_TASK GOAL_
Please output, without any change, the lines of the material below from the very first through the one with "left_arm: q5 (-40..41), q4".
___
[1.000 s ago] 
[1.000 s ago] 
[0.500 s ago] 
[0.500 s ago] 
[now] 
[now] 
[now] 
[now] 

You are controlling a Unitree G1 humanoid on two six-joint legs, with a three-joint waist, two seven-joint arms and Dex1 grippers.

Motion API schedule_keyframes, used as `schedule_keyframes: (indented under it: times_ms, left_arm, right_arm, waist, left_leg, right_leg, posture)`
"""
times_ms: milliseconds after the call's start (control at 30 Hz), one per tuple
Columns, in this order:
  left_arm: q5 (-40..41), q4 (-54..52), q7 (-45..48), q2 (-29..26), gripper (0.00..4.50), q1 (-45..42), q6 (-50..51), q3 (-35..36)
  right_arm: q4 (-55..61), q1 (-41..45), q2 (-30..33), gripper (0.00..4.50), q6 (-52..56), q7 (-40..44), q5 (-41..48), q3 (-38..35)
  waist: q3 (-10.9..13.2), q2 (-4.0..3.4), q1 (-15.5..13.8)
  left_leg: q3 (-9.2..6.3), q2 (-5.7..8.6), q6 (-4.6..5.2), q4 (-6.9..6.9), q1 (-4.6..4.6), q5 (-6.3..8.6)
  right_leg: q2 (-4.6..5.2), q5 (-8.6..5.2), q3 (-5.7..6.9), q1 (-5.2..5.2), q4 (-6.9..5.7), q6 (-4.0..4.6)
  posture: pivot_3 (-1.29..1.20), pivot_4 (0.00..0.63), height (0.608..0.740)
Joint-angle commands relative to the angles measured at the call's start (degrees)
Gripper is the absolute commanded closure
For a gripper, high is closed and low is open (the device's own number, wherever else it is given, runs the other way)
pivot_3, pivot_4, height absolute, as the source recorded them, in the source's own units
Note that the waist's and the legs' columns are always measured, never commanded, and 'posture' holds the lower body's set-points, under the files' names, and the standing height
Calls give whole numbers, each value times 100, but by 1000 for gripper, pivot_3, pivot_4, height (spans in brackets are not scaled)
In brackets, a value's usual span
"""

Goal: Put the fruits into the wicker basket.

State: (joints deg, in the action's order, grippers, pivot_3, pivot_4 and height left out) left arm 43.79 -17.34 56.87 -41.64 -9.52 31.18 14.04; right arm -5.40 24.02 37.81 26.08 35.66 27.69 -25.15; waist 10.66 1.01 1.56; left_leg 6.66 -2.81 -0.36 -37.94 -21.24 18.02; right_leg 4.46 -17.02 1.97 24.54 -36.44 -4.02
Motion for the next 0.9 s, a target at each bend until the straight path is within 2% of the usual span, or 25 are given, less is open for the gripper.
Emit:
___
_YOUR SOLUTION_
[1.000 s ago] 
[1.000 s ago] 
[0.500 s ago] 
[0.500 s ago] 
[now] 
[now] 
[now] 
[now] 

You are controlling a Unitree G1 humanoid on two six-joint legs, with a three-joint waist, two seven-joint arms and Dex1 grippers.

Motion API schedule_keyframes, used as `schedule_keyframes: (indented under it: times_ms, left_arm, right_arm, waist, left_leg, right_leg, posture)`
"""
times_ms: milliseconds after the call's start (control at 30 Hz), one per tuple
Columns, in this order:
  left_arm: q5 (-40..41), q4 (-54..52), q7 (-45..48), q2 (-29..26), gripper (0.00..4.50), q1 (-45..42), q6 (-50..51), q3 (-35..36)

The output is finished and nothing more is needed.